- _Aim of the exercise_:
Could you copy every line of the data that contains the word "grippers"?

*** Supplied information Section Begins ***

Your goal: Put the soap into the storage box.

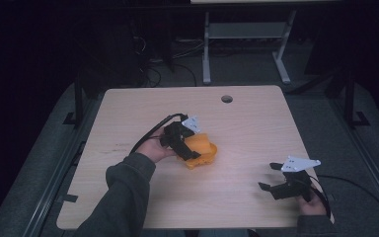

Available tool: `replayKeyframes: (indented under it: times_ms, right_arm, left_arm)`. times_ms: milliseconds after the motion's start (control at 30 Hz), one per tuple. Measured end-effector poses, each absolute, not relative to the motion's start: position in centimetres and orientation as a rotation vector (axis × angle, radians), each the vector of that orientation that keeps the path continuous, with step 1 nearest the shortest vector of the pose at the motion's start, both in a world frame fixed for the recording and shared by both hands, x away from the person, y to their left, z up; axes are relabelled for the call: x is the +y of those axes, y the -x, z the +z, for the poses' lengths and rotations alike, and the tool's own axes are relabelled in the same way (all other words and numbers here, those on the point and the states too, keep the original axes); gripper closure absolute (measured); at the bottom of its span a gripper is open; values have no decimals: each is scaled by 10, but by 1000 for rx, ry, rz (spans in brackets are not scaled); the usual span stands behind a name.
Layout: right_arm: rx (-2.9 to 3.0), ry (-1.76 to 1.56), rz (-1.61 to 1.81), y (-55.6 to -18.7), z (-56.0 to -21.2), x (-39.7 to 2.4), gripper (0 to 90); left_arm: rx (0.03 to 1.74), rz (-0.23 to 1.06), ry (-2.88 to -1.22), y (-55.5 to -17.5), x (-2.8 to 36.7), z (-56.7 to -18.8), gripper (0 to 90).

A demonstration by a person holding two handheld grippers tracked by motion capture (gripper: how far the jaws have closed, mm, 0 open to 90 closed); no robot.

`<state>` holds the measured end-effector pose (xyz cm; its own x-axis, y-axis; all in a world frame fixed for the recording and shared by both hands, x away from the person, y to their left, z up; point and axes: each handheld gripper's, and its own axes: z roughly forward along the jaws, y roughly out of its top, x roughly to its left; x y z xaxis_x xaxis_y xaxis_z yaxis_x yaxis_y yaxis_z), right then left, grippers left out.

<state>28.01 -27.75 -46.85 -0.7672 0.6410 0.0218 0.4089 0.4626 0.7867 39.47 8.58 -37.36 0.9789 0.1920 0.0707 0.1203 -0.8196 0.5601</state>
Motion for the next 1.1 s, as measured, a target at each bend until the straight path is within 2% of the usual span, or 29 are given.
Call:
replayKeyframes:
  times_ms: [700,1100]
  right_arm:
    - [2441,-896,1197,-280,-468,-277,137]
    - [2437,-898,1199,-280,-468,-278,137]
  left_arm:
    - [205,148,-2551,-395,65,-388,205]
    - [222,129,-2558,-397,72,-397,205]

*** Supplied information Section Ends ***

- _Problem solution_:
A demonstration by a person holding two handheld grippers tracked by motion capture (gripper: how far the jaws have closed, mm, 0 open to 90 closed); no robot.
`<state>` holds the measured end-effector pose (xyz cm; its own x-axis, y-axis; all in a world frame fixed for the recording and shared by both hands, x away from the person, y to their left, z up; point and axes: each handheld gripper's, and its own axes: z roughly forward along the jaws, y roughly out of its top, x roughly to its left; x y z xaxis_x xaxis_y xaxis_z yaxis_x yaxis_y yaxis_z), right then left, grippers left out.

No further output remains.